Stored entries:

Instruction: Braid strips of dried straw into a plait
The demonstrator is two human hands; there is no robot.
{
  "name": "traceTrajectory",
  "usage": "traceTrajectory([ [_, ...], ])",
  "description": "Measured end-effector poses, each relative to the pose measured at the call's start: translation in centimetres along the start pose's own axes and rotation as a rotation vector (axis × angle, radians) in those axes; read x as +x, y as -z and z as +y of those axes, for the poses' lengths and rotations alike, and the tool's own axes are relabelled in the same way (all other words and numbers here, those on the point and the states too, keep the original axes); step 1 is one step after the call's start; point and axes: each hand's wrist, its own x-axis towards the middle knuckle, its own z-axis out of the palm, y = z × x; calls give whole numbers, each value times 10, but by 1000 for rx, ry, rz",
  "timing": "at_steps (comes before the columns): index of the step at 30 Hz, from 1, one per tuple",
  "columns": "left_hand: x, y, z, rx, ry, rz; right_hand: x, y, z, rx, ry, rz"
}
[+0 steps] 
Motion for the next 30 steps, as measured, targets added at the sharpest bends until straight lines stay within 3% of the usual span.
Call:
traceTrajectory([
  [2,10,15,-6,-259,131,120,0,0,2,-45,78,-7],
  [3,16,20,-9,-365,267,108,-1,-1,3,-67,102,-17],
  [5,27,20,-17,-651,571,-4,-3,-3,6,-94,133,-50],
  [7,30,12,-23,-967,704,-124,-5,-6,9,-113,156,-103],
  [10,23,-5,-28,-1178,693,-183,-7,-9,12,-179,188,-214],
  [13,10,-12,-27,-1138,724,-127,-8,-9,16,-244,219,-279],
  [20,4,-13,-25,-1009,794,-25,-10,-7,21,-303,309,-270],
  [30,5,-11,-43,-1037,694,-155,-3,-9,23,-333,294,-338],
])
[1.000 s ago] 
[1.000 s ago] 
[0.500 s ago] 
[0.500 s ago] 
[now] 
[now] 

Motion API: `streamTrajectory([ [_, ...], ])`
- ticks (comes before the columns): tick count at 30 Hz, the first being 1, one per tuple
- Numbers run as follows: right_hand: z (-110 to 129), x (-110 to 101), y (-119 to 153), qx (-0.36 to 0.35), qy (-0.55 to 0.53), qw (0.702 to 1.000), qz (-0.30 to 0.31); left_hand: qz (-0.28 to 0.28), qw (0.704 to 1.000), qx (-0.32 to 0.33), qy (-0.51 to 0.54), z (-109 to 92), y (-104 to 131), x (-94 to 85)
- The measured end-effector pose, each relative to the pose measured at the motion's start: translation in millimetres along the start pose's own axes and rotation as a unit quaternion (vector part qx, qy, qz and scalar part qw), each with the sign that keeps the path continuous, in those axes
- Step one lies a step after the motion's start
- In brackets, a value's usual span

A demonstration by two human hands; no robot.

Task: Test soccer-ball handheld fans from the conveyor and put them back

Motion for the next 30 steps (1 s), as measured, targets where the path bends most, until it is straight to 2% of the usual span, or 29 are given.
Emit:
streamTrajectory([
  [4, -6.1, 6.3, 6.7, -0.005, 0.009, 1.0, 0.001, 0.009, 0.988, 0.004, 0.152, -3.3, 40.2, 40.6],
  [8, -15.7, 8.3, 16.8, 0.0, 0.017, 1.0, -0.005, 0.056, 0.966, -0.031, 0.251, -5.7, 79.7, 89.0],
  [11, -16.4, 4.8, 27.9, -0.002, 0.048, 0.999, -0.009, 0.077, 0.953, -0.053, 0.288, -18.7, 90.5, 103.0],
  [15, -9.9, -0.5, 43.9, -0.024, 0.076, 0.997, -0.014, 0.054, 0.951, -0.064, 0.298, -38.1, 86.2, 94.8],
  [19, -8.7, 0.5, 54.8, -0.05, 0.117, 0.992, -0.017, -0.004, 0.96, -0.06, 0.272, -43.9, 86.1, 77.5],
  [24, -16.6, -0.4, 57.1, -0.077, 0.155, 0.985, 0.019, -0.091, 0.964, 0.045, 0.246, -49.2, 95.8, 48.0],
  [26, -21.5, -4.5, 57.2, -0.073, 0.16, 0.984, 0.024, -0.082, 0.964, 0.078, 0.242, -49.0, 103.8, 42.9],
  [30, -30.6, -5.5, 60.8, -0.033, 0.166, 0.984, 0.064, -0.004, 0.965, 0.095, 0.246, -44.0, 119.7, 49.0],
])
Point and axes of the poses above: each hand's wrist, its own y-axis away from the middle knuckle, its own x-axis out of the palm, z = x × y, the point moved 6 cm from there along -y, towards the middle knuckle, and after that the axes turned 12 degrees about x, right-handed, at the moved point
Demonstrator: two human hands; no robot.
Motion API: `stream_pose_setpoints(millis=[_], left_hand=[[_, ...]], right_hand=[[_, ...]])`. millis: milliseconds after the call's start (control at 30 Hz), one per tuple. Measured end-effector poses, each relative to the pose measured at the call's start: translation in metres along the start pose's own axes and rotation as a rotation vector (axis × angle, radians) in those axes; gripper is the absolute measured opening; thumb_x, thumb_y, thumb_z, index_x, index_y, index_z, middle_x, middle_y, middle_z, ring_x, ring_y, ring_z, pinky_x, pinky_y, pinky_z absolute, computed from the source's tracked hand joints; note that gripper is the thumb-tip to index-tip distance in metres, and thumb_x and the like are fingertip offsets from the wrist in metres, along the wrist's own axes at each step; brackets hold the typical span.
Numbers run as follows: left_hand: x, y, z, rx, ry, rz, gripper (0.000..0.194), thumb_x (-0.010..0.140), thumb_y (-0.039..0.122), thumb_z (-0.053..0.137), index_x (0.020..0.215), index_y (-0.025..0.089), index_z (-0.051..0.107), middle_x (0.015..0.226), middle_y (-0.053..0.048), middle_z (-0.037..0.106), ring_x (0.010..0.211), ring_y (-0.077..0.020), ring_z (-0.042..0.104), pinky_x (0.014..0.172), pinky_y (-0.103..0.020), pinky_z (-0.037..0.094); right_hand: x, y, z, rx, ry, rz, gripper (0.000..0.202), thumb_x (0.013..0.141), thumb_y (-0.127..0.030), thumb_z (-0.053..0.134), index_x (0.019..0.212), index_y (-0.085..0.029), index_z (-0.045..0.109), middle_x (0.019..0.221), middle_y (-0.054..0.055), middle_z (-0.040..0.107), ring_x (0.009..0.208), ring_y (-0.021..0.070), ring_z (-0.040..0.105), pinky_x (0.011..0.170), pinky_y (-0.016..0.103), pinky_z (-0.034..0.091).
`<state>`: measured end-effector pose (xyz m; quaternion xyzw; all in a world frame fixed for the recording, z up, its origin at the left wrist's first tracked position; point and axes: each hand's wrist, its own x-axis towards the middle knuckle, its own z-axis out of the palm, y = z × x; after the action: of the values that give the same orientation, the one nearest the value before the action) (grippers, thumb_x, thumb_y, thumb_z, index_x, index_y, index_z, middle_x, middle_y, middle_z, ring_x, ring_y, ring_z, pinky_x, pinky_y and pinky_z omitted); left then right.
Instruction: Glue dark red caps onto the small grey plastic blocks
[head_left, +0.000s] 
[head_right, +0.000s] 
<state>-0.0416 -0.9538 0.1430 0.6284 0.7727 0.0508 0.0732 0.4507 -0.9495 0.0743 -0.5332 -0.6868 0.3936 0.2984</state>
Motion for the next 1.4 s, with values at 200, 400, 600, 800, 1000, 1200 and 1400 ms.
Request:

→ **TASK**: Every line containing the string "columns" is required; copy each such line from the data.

→ **TASK SOLUTION**:
  "timing": "at_steps (comes before the columns): index of the step at 30 Hz, from 1, one per tuple",
  "columns": "left_hand: x, y, z, rx, ry, rz; right_hand: x, y, z, rx, ry, rz"
- ticks (comes before the columns): tick count at 30 Hz, the first being 1, one per tuple

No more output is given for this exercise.